5- Dripper. Letteralmente gocciolatore, questo sistema usa il metodo di percolazione e filtraggio a caduta: il drip, tronco di cono scanalato internamente e forato sulla base, viene posizionato sulla tazza in cui andremo poi a raccogliere il caffè. All’interno del drop viene posizionato un cono in carta alimentare che fungerà da filtro; a parte si scalda sufficiente acqua fino a una temperatura ideale di 97° C. Come prima cosa si bagna leggermente il filtro per eliminare ogni eventuale traccia di odore di carta, si aggiunge la dose di polvere di caffè (2 tbs, circa 10 g per 6 once di acqua, 177 cc circa) e si bagna gradualmente la polvere, per idratarla, con un quarto dell’acqua, consentendo così una preinfusione. Quando questa sarà gocciolata nella tazza si aggiunge tutta la rimanente acqua e si attende il completo passaggio del caffè. La macinatura in questo caso è consigliata più fine di quella per la French ma non sottile come quella per la moka.
6- Aeropress. Metodo concettualmente simile a quello utilizzato per la French press ma con alcune caratteristiche innovative. Il sistema è sviluppato sull’utilizzo di due cilindrici cavi concentrici. Si inserisce la polvere di caffè nel cilindro superiore e si aggiunge acqua a una temperatura compresa tra i 78 e gli 85° C, si mescola delicatamente e si chiude con l’apposito coperchio forato su cui si appone un ulteriore filtro in carta alimentare. Si capovolge facendo combaciare il coperchio con la tazza in cui si andrà a raccogliere il caffè e si effettua una pressione decisa, regolare e costante. Il vantaggio di questo sistema rispetto alla French sta nella temperatura dell’acqua inferiore (per evitare di estrarre aromi indesiderati) e il tempo di riposo di infusione ridotto a pochi secondi. Inoltre la macinatura può essere della grana preferita e scelta in base alla forza del caffè desiderata: tanto più è fine, tanto più forte è il caffè che ne deriva.

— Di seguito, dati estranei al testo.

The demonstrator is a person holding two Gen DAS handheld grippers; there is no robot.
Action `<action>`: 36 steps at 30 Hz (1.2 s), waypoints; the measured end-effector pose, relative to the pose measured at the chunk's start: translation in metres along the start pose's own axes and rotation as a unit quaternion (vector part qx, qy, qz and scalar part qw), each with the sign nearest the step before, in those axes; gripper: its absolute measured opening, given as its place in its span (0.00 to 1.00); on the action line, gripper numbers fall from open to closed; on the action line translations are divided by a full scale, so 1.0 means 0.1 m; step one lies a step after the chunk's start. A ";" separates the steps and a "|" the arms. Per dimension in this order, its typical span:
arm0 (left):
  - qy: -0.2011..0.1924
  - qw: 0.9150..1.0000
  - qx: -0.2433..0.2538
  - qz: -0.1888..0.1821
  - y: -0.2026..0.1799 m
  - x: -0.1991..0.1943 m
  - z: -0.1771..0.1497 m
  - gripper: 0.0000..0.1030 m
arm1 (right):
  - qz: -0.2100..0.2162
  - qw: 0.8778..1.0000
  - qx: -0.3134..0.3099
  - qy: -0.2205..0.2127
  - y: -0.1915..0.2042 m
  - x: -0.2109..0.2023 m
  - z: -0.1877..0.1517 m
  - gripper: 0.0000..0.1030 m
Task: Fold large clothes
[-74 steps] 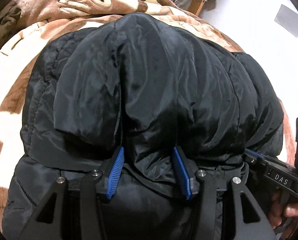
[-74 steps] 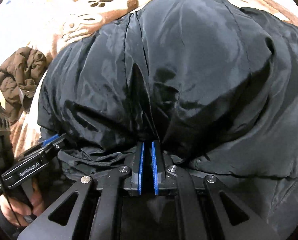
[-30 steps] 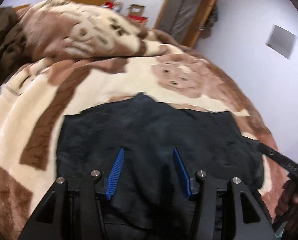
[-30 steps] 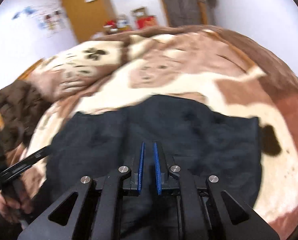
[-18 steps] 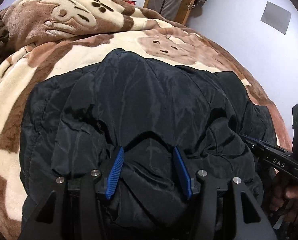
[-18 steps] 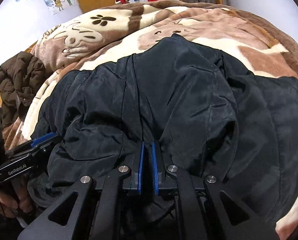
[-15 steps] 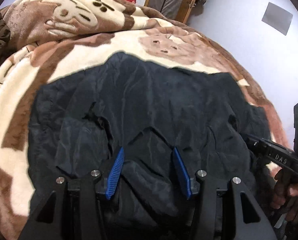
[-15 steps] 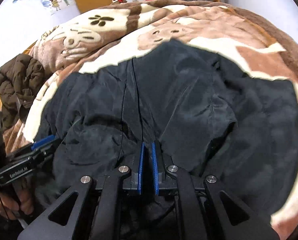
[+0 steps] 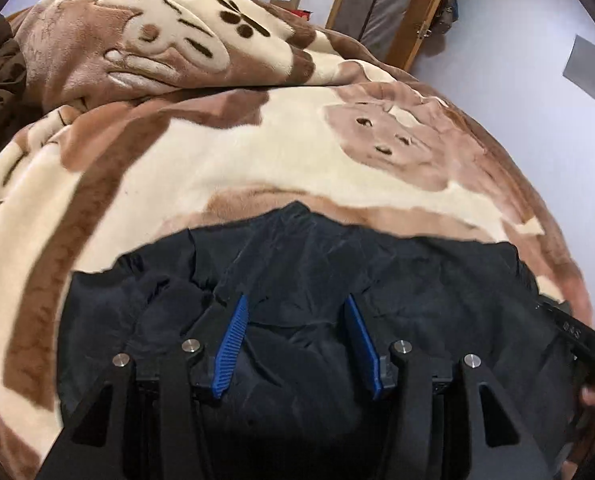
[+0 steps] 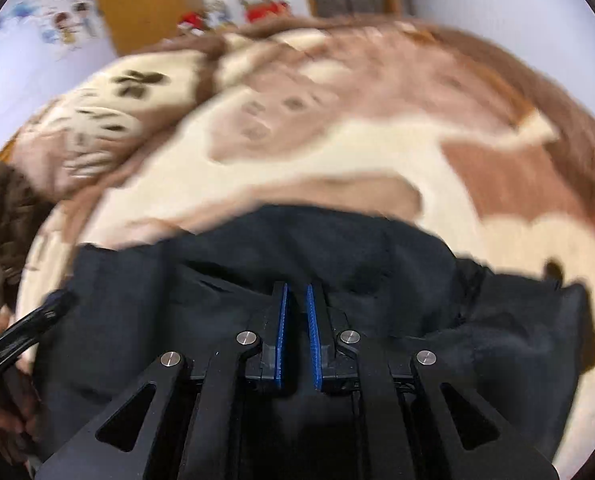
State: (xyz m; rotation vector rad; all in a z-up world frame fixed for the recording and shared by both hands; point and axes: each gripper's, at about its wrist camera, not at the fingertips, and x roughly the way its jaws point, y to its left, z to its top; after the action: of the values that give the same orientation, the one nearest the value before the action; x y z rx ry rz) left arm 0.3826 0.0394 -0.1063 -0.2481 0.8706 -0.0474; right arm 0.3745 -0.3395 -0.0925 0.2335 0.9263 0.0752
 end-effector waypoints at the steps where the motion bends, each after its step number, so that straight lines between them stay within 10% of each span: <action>1: -0.008 1.000 0.008 0.003 -0.02 0.01 -0.04 0.52 | 0.006 1.000 0.011 -0.005 -0.07 0.03 -0.04 0.06; 8: -0.012 1.000 0.008 -0.002 -0.01 -0.13 -0.03 0.51 | -0.011 1.000 -0.002 -0.019 -0.03 -0.26 -0.01 0.09; 14: -0.050 0.998 -0.003 -0.045 0.03 -0.87 -0.28 0.51 | 0.059 0.995 -0.019 -0.079 0.14 -1.14 -0.35 0.10; 21: 0.022 0.998 0.026 -0.045 -0.23 -0.71 -0.91 0.52 | 0.066 0.996 -0.049 0.019 0.37 -0.81 -0.83 0.10; 31: 0.013 0.998 0.026 -0.062 -0.35 -1.13 -0.96 0.51 | 0.100 0.993 -0.066 -0.015 0.55 -1.45 -0.94 0.10; 36: 0.030 0.996 0.049 -0.062 -0.52 -1.02 -1.16 0.51 | 0.097 0.992 -0.078 0.038 0.67 -1.02 -1.14 0.10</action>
State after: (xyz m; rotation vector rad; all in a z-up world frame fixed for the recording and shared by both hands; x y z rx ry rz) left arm 0.2313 -0.0194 -0.0894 -0.2092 0.9088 -0.2136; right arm 0.2246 -0.2719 -0.0634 0.1757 0.9661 0.3362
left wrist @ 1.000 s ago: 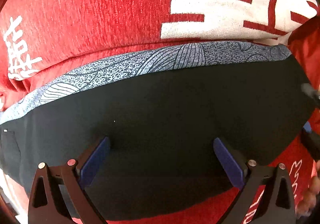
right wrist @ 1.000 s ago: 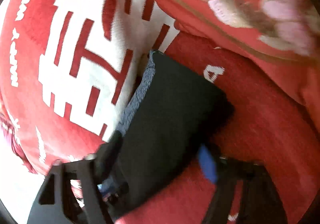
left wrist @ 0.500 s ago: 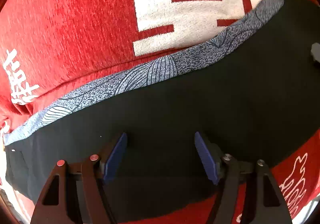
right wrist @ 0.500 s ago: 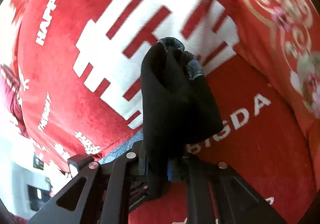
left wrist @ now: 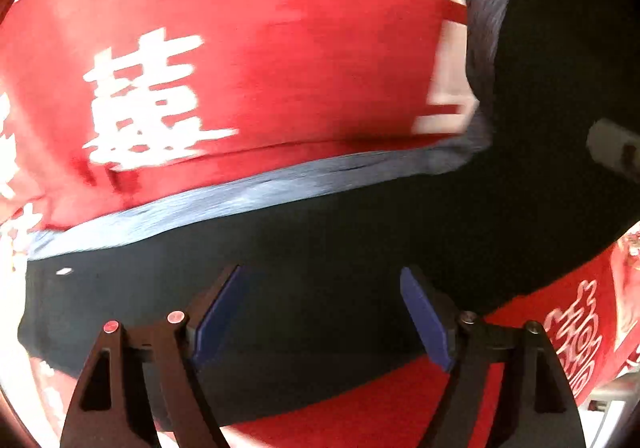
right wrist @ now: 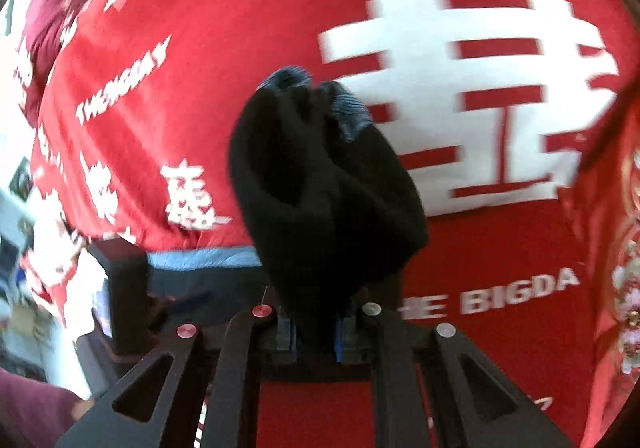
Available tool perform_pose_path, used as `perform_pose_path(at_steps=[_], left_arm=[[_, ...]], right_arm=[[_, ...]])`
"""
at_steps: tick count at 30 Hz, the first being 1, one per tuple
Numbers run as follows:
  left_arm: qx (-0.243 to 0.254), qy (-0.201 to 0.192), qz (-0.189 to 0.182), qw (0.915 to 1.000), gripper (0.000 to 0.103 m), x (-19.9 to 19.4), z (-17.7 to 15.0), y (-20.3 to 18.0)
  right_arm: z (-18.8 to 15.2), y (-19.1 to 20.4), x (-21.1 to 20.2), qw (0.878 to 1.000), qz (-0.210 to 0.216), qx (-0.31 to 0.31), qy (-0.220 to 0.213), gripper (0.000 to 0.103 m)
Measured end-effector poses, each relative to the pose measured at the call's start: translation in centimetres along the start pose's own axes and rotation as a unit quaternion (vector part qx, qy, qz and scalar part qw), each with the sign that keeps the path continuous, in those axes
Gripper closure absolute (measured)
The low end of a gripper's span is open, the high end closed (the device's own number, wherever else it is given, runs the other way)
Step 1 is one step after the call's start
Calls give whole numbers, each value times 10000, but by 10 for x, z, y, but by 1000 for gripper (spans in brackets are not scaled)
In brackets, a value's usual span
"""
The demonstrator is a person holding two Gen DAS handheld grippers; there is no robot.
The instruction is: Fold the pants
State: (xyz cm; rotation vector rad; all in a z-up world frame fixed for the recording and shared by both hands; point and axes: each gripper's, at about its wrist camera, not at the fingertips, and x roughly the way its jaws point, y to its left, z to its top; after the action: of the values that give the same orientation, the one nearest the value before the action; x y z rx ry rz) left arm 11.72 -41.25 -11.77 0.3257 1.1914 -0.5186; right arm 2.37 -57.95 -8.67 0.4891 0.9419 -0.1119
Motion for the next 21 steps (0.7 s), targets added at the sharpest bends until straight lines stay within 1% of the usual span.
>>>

7- Sifone giapponese. Questo sistema è composto da due camere sovrapposte, una sferica per favorire una distribuzione omogenea del calore e quella superiore aperta, entrambe in vetro borosilicato per resistere al contatto diretto con la forte di calore. Nella camera inferiore si inserisce l’acqua a temperatura ambiente e si aziona la fiamma al di sotto del vetro. All’aumentare della temperatura, il vapore prodotto espandendosi è forzato nel passaggio attraverso un tubo stretto che collega le due camere, all’interno del quale è stata precedente posta la povere di caffè. Una volta che raccolta l’acqua nel contenitore superiore insieme alla polvere in sospensione si mescola delicatamente, nella camera inferiore rimane come residuo una piccola quantità di acqua che, mantenuta sulla fonte di calore, permetterà alla colonna di vapore di sostenere la pressione durante tutto il processo. Terminata l’infusione si spegne la fiamma e la pressione all’interno della camera chiusa inferiore inizierà a diminuire, quindi il caffè infuso nella parte superiore inizierà a scendere per effetto della gravità e della differenza di pressione, raccogliendosi nel contenitore sottostante.